─── Information ───

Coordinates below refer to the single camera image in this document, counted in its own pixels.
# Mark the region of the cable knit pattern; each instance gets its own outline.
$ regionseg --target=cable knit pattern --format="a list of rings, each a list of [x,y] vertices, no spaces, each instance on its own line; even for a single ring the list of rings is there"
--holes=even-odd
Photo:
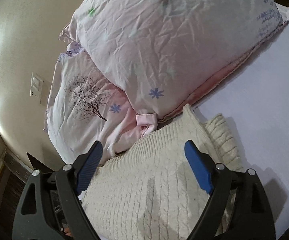
[[[94,229],[110,240],[187,239],[208,200],[184,155],[190,139],[216,163],[242,170],[224,117],[201,124],[186,105],[181,118],[97,168],[83,199]],[[233,199],[218,233],[227,227]]]

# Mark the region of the floral pillowcase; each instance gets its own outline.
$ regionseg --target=floral pillowcase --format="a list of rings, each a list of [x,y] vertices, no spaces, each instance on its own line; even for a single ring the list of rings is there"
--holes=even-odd
[[[104,147],[100,164],[104,163],[156,126],[156,114],[137,115],[126,94],[102,75],[83,48],[59,56],[46,128],[64,162],[73,163],[98,140]]]

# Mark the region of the pink pillowcase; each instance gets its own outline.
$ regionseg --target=pink pillowcase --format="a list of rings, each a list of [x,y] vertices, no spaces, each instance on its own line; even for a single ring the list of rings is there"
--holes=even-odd
[[[75,42],[60,55],[48,100],[48,135],[66,163],[103,144],[100,164],[155,130],[156,114],[137,115],[126,94],[97,69]]]
[[[84,0],[59,39],[79,42],[138,114],[165,121],[279,24],[273,0]]]

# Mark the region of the metal screw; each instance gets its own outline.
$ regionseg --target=metal screw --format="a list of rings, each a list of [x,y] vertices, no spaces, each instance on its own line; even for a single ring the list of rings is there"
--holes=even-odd
[[[40,173],[40,170],[34,170],[31,174],[32,176],[38,176]]]
[[[63,169],[64,171],[69,171],[69,170],[71,170],[71,167],[72,167],[71,164],[66,164],[65,166],[62,167],[62,169]]]
[[[216,167],[216,169],[217,170],[224,170],[224,165],[222,164],[222,163],[217,163],[216,165],[215,165],[215,167]]]
[[[255,170],[254,169],[249,169],[248,173],[249,173],[249,175],[255,175]]]

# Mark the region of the blue flower print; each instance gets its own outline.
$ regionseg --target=blue flower print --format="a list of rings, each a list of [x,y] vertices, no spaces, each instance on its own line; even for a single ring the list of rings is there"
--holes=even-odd
[[[270,21],[271,19],[276,19],[276,22],[279,22],[281,20],[281,14],[274,9],[269,9],[267,11],[262,12],[258,15],[257,21],[262,21],[262,23],[265,23],[266,21]]]
[[[110,106],[111,109],[109,111],[112,111],[113,113],[118,113],[121,111],[120,105],[114,104],[113,106]]]
[[[159,88],[155,88],[154,90],[153,89],[150,89],[150,96],[152,96],[151,98],[157,98],[159,99],[159,97],[164,97],[164,95],[162,94],[164,92],[164,90],[161,90],[159,91]]]

───

Problem statement |
Repeat only the lines between the top of the entries above and the line containing "# Mark the region of the blue", both ends included, without the pictures.

Response to the exercise |
Coordinates below refer to the single camera image in this document, counted in its own pixels.
# Mark the region of the cable knit pattern; each instance gets its own outline.
$ regionseg --target=cable knit pattern --format="a list of rings, each a list of [x,y] vertices, no spaces, each instance on its own line; even for a single ring the list of rings is there"
--holes=even-odd
Photo:
[[[94,229],[110,240],[187,239],[208,200],[184,155],[190,139],[216,163],[242,170],[224,117],[201,124],[186,105],[181,118],[97,168],[83,199]],[[233,199],[218,233],[227,227]]]

# Mark the region of the floral pillowcase; each instance gets its own outline.
$ regionseg --target=floral pillowcase --format="a list of rings, each a list of [x,y] vertices, no spaces, each instance on its own line; even for a single ring the list of rings is there"
--holes=even-odd
[[[104,147],[100,164],[104,163],[156,126],[156,114],[137,115],[126,94],[102,75],[83,48],[59,56],[46,128],[64,162],[73,163],[98,140]]]

# Mark the region of the pink pillowcase; each instance gets its own outline.
$ regionseg --target=pink pillowcase --format="a list of rings, each a list of [x,y] vertices, no spaces, each instance on its own line; even for a single ring the list of rings is there"
--holes=even-odd
[[[75,42],[60,55],[48,100],[48,135],[66,163],[103,144],[100,164],[155,130],[156,114],[137,115],[126,94],[97,69]]]
[[[84,0],[59,39],[79,42],[138,114],[165,121],[279,24],[273,0]]]

# Mark the region of the metal screw; each instance gets its own outline.
$ regionseg --target=metal screw --format="a list of rings, each a list of [x,y] vertices, no spaces, each instance on its own line; even for a single ring the list of rings is there"
--holes=even-odd
[[[40,173],[40,170],[34,170],[31,174],[32,176],[38,176]]]
[[[63,169],[64,171],[69,171],[69,170],[71,170],[71,167],[72,167],[71,164],[66,164],[65,166],[62,167],[62,169]]]
[[[216,167],[216,169],[217,170],[224,170],[224,165],[222,164],[222,163],[217,163],[216,165],[215,165],[215,167]]]
[[[255,170],[254,169],[249,169],[248,173],[249,173],[249,175],[255,175]]]

# Mark the region of the blue flower print; each instance gets its own outline.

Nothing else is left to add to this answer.